2. In-the-ear (ITE) hearing aids fill the external part of the ear with a custom-molded shell. ITE hearing aids are smaller than the behind-the-ear hearing aids but larger than the in-the-canal styles. This renders ITE hearing aids easier to handle than the smaller styles but less conspicuous than the BTE style.

3. In-the-canal (ITC) hearing aids and completely-in-the-canal (CIC) hearing aids fit partly or entirely within the ear canal, causing them to be nearly or completely invisible. ITC and CIC hearing aids are custom molded to the contours of the ear, and some can be worn for several months at a time.

When selecting a style, take into account the tradeoffs among simplicity of use, battery life, and concealment.

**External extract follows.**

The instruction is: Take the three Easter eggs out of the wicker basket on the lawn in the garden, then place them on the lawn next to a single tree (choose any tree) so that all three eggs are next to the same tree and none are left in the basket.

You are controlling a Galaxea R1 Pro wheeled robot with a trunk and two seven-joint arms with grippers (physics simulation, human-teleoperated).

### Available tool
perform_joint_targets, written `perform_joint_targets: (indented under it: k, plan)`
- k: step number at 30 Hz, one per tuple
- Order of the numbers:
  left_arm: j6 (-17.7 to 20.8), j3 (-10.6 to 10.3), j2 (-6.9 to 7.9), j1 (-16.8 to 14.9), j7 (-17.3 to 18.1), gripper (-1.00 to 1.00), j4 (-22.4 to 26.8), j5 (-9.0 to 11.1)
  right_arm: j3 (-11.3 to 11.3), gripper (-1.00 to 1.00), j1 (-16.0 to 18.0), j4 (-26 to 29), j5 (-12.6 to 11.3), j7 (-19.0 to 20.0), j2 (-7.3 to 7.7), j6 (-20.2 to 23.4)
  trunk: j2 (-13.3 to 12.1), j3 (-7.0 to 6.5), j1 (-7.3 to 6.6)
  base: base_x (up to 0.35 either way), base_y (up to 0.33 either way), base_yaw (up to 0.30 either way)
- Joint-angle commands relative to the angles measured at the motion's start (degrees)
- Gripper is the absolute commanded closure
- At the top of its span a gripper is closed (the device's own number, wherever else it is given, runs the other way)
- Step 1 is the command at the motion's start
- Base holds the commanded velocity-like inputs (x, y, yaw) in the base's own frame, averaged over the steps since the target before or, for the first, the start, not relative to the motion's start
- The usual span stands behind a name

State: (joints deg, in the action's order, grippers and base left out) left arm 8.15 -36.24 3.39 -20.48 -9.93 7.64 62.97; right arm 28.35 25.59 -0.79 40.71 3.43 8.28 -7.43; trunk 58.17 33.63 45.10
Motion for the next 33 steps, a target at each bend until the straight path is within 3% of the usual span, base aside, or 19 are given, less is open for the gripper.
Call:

Your hearing care expert will help you prioritize your preferences and select the appropriate style.

Hearing Aid Advanced Features and Accessories

Once you’ve selected the most suitable style, you can figure out which of the following features you need—and which you don’t.

  • Directional microphones enable you to focus on the sounds and conversations directly in front of you while lessening the interruption of loud background noise.
  • Telecoils, or T-coils, allow you to talk on the phone while cutting down on the static caused by background noise.
  • Environmental noise control allows you to optimize hearing based on your environment, for example in a tranquil room at home as opposed to in a hectic restaurant.
  • Direct input to sound sources such as TVs, radios, computers, and music players allow for clear sound without background noise.
  • Wireless connection to mobile phones turns your hearing aids into top quality wireless headphones. The hearing aid settings can be controlled from the phone (or digital watch), and sound can be wirelessly streamed directly from the phone to the hearing aids.

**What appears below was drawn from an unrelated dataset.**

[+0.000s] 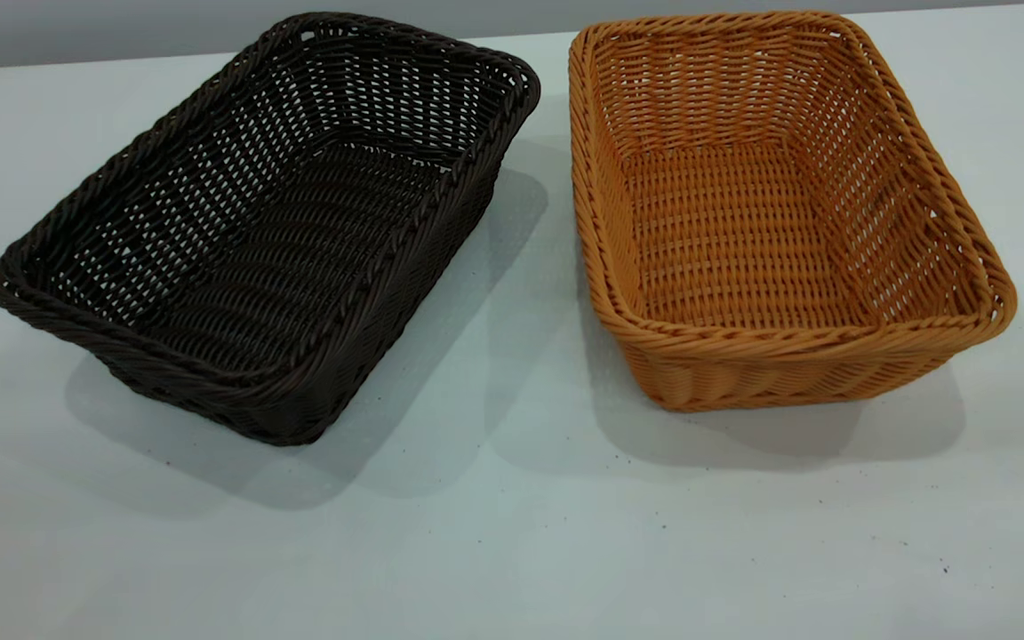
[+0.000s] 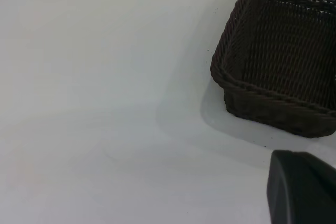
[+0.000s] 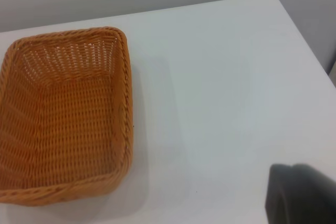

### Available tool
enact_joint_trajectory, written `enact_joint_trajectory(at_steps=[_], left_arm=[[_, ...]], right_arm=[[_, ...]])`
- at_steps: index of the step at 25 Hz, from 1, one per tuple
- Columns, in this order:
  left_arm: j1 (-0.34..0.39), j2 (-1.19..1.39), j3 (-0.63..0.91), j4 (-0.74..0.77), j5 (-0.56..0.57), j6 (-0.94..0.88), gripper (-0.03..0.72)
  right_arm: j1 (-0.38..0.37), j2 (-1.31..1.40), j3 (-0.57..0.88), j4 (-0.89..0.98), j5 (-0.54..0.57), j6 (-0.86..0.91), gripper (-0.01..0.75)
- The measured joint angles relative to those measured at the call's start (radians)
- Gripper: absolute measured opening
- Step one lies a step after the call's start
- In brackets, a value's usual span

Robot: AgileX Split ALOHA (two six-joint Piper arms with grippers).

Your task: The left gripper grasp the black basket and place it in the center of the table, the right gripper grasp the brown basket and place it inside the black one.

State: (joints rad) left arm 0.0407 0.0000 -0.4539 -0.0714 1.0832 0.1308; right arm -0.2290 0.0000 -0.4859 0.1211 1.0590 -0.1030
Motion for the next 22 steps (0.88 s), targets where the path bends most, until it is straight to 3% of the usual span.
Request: enact_joint_trajectory(at_steps=[22], left_arm=[[0.000, 0.000, 0.000, -0.001, 0.000, 0.000, -0.001]], right_arm=[[0.000, 0.000, 0.000, 0.021, -0.001, 0.004, 0.000]])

Optional accessories include cleaning kits, storage cases, ultraviolet sanitizers, battery-changers, and more. Your hearing care professional can help you decide on which you may need or want.

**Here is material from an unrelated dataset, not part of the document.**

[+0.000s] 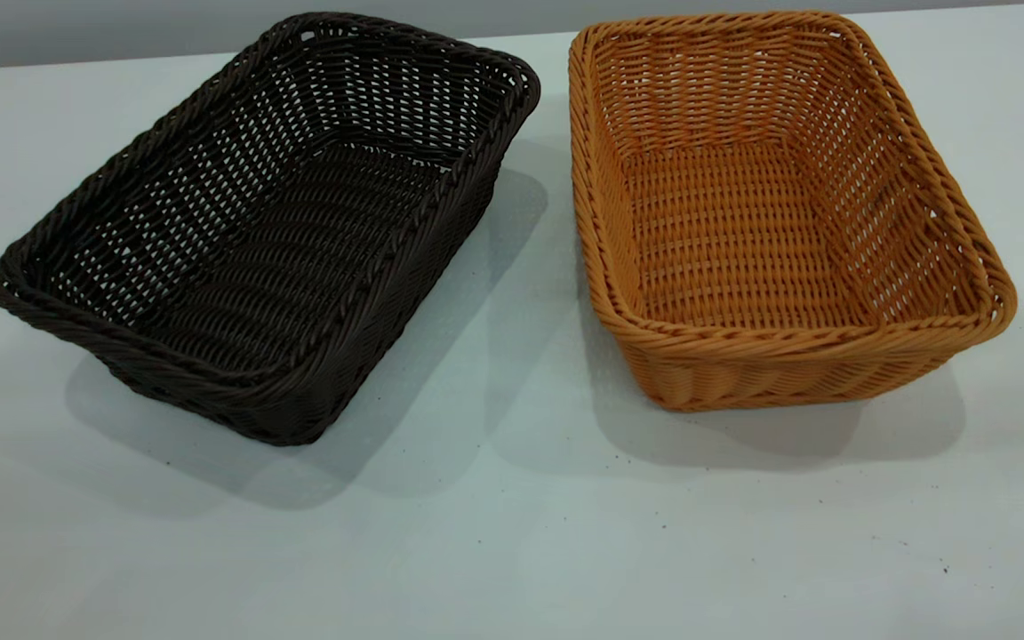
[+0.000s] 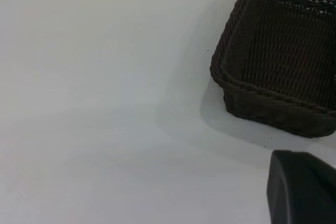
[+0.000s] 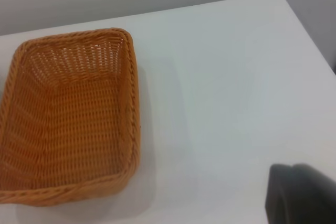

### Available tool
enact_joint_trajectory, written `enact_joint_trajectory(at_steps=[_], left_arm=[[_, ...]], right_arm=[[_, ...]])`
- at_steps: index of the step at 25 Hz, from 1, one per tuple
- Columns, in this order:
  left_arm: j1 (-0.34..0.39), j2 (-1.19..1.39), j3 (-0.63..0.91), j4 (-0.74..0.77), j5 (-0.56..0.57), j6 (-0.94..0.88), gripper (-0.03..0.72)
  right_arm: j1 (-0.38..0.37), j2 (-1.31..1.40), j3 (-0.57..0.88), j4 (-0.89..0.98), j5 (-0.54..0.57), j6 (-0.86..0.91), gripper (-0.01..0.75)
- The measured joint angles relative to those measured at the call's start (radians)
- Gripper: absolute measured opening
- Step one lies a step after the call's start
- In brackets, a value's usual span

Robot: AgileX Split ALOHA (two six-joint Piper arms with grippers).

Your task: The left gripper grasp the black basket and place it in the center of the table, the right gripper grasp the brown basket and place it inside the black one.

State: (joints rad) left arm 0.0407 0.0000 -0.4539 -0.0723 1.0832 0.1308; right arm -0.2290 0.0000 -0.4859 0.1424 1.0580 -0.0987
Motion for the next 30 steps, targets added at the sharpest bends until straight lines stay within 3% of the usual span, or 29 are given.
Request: enact_joint_trajectory(at_steps=[12, 23, 30], left_arm=[[-0.002, 0.069, -0.054, 0.000, -0.053, 0.001, -0.001], [-0.025, 0.341, -0.159, -0.018, -0.137, 0.121, -0.001], [-0.025, 0.508, -0.174, -0.209, -0.297, 0.327, 0.012]], right_arm=[[0.000, 0.052, -0.036, 0.153, -0.013, 0.026, 0.012], [0.000, 0.298, -0.077, 0.489, -0.027, -0.027, 0.206], [0.000, 0.409, -0.059, 0.568, -0.084, 0.025, 0.261]])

Selecting the Right Hearing Aids

Before investing in hearing aids, take these four steps:

  1. Find a reputable, local hearing care professional. Only professionals with adequate experience can assess your hearing accurately, which is essential for when it comes time to program, fit, and fine-tune your hearing aids.
  2. Discuss hearing aid styles and advanced features. Your selection of hearing aids will depend on your preference of style and functionality. Discuss these two facets with your hearing professional and your options will become manageable.
  3. Develop a budget. Some would say that your hearing is priceless, but that doesn’t imply you have a limitless budget. With all of the hearing aid options available to you, you and your hearing specialist can find the right hearing aid at a reasonable price.
  4. Test out your new hearing aids. Ask about trial periods and test out your new hearing aids. Work with your hearing specialist to set reasonable expectations and give your hearing aids an opportunity to work. Your patience will be rewarded when you recognize the difference better hearing will make in your life.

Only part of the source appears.